* Aim of the exercise:
What is needed is an exact copy of the records below, minus any pictures.

* Data under study:

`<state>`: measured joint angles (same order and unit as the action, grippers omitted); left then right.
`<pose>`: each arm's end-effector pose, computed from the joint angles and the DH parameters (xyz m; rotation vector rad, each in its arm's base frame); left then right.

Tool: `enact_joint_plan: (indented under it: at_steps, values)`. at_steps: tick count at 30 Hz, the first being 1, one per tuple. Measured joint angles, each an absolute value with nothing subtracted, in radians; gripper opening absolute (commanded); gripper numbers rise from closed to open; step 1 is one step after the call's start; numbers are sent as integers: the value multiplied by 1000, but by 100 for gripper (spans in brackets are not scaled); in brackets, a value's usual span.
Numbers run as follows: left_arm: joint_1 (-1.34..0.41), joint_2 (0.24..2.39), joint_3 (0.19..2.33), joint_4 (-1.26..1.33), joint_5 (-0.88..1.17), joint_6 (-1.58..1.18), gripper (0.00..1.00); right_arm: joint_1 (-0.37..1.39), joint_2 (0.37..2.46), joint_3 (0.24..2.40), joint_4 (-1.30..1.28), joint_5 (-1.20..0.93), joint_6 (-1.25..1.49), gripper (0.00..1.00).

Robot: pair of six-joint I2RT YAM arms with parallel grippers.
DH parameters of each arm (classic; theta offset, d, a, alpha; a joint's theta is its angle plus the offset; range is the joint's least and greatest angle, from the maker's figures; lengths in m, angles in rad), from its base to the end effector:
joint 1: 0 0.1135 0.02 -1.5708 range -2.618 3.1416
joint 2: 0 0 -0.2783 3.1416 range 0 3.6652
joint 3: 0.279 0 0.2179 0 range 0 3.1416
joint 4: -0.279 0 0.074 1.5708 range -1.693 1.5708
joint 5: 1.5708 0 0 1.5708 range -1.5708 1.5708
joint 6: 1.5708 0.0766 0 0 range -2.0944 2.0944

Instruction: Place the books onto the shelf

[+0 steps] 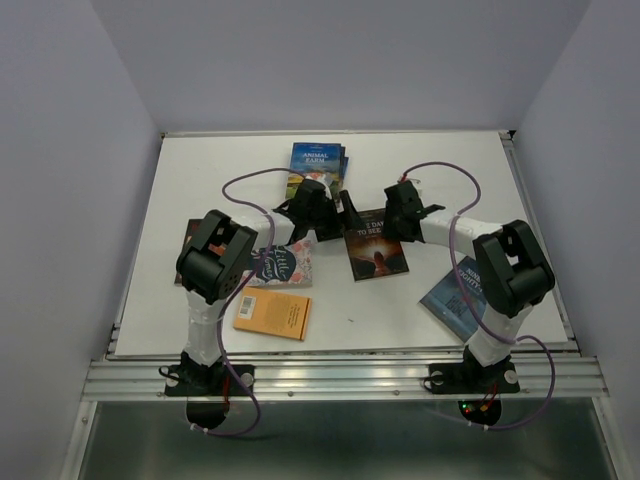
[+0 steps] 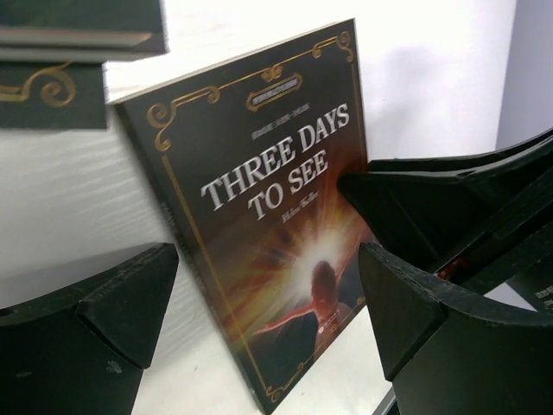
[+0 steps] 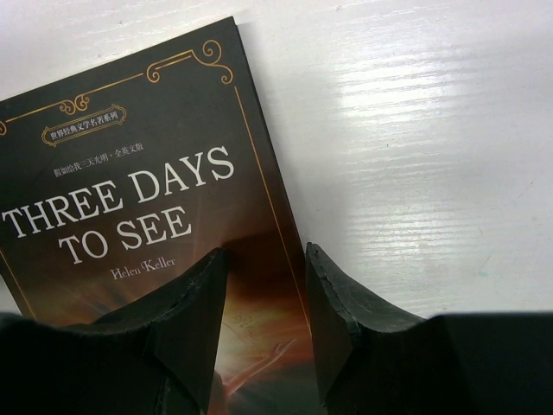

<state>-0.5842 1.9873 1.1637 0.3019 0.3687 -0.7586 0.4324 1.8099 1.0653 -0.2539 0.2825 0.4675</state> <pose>0.3560 -0.2685 0.1826 0.0464 2.2864 -1.1504 0.3363 0.1317 0.1620 0.1490 2.5060 -0.0002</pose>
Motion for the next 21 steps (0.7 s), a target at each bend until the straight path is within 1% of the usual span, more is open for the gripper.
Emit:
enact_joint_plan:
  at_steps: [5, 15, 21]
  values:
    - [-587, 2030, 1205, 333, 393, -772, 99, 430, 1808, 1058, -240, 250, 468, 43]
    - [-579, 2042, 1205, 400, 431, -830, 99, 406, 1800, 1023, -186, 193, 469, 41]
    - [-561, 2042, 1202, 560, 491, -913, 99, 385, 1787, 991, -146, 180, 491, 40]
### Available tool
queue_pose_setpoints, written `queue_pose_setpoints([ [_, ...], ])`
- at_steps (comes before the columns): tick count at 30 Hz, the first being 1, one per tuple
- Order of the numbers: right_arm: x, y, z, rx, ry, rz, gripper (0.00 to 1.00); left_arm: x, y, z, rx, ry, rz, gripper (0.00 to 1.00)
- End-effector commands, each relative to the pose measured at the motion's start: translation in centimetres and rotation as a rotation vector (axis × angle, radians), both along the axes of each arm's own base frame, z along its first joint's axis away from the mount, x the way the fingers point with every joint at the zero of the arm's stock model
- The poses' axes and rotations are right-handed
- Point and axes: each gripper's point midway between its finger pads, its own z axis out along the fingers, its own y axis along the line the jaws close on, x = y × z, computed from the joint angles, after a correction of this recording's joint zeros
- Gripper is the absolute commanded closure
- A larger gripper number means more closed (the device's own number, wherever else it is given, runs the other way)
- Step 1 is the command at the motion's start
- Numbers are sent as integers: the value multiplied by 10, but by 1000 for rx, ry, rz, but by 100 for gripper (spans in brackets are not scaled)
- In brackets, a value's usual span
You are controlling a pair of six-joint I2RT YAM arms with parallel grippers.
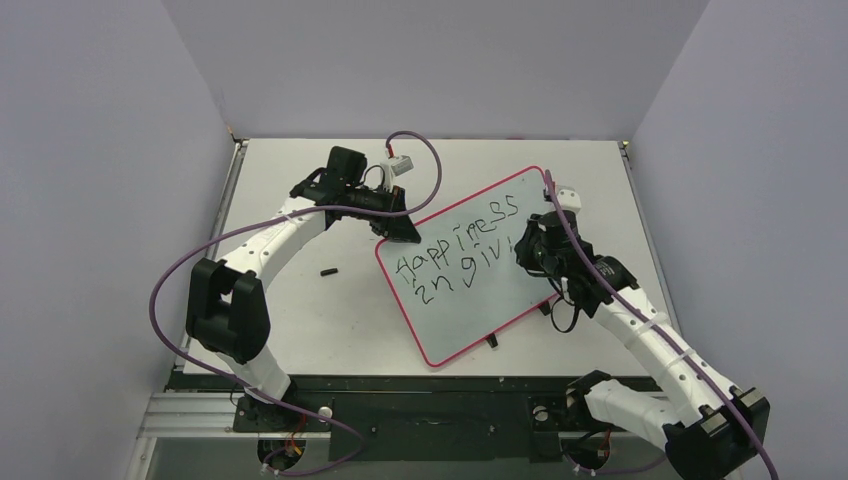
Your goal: Write a sentence on the whiteboard
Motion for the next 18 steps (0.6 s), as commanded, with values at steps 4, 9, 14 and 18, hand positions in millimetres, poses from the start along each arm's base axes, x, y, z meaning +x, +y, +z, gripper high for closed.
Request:
queue_pose_setpoints([
  [4, 25, 9, 47, 26, -108, -14, 100, 1, -5, 33, -55, -161, -44, 100],
  [9, 39, 14, 48, 21, -111, -19, 100, 1, -5, 32, -55, -162, -45, 100],
  [14, 48, 18, 42, 16, -101, -20, 100, 1, -5, 31, -53, -159, -45, 100],
  [18, 51, 19, 32, 0, -86, -21, 100, 1, -5, 30, -52, -157, -45, 100],
])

* The answer:
`<state>`: measured joint angles (same order and unit as the action, grippers omitted); left then right.
`<pose>`: each arm's end-effector pose, computed from the joint angles and the DH parameters (xyz m; rotation vector rad, each in its arm's base frame); left then right.

Tool: `enact_joint_plan: (indented under it: at_steps, values)`. at_steps: tick count at 30 Hz, the first being 1, one per tuple. Measured joint angles, each an absolute value with nothing subtracted, in radians; gripper opening absolute (commanded); gripper numbers rise from closed to open; step 1 is one step after the call's start; numbers are sent as integers: the value multiplied by 1000, but by 100 for gripper (spans in brackets are not scaled); in brackets, a value's usual span.
Numbers run as follows: left_arm: joint_1 (-1.34..0.41), joint_2 (0.24..2.39), joint_3 (0.19..2.33), joint_4 (-1.26..1.33), joint_5 (-0.88..1.17), joint_6 (-1.58..1.18), gripper (0.00..1.00); right_arm: joint_1 (-0.37..1.39), joint_2 (0.37..2.46), joint_3 (0.24..2.40), joint_4 (-1.30..1.28), joint_5 (-1.20..0.93), joint_6 (-1.25..1.49), gripper (0.00..1.00).

Robot: pair of six-joint I2RT YAM arms with parallel grippers.
DH parameters of each arm (classic; theta offset, d, a, alpha; a joint's theta is its angle plus the offset; range is the joint's least and greatest angle, from the maker's figures; lengths in m, angles in rad), from its base to the end effector:
joint 1: 0 0.1135 0.02 -1.5708 range -2.618 3.1416
joint 2: 0 0 -0.2783 3.1416 range 0 3.6652
joint 3: 0.279 0 0.2179 0 range 0 3.1416
joint 4: -0.279 0 0.074 1.5708 range -1.693 1.5708
joint 5: 1.5708 0 0 1.5708 range -1.5708 1.5708
joint 6: 1.5708 0.0766 0 0 range -2.0944 2.0944

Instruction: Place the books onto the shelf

[+0 steps] 
[+0 steps] 
[+0 steps] 

<state>-0.5842 1.9873 1.1637 0.3019 0.3687 -0.7586 0.4324 1.8099 1.0653 -0.2539 0.2825 0.4675</state> <pose>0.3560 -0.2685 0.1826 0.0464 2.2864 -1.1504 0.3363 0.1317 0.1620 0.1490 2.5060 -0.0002</pose>
Motion for the next 21 steps (0.7 s), a target at each bend until the straight path is within 1% of the usual span, more is open for the gripper.
Emit:
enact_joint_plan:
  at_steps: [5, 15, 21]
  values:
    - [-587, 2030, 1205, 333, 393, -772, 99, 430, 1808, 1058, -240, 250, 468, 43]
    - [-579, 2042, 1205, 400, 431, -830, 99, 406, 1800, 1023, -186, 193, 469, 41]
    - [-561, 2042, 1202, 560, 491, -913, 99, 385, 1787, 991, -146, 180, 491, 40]
### Available tool
queue_pose_setpoints, written `queue_pose_setpoints([ [_, ...], ])`
- at_steps (comes before the columns): tick count at 30 Hz, the first being 1, one per tuple
- Order of the numbers: right_arm: x, y, z, rx, ry, rz, gripper (0.00 to 1.00); left_arm: x, y, z, rx, ry, rz, gripper (0.00 to 1.00)
- End-effector commands, each relative to the pose measured at the motion's start: translation in centimetres and rotation as a rotation vector (axis × angle, radians), both along the axes of each arm's own base frame, z along its first joint's axis away from the mount, x the way the fingers point with every joint at the zero of the arm's stock model
- The poses' axes and rotations are right-handed
- Point and axes: each gripper's point midway between its finger pads, its own z axis out along the fingers, its own y axis along the line the jaws close on, x = y × z, computed from the joint angles, after a correction of this recording's joint zeros
- Gripper is the absolute commanded closure
- A larger gripper number means more closed (the device's own number, wherever else it is given, runs the other way)
- Step 1 is the command at the motion's start
- Numbers are sent as integers: the value multiplied by 10, but by 1000 for rx, ry, rz, but by 100 for gripper (spans in brackets are not scaled)
- In brackets, a value's usual span
You are controlling a pair of six-joint I2RT YAM arms with parallel grippers.
Your goal: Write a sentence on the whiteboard
Motion for the next 18 steps (0.6 s), as commanded, with values at steps 4, 9, 14 and 18, hand positions in millimetres, poses from the start along each arm's base axes, x, y, z meaning +x, +y, +z, gripper high for closed.
Request:
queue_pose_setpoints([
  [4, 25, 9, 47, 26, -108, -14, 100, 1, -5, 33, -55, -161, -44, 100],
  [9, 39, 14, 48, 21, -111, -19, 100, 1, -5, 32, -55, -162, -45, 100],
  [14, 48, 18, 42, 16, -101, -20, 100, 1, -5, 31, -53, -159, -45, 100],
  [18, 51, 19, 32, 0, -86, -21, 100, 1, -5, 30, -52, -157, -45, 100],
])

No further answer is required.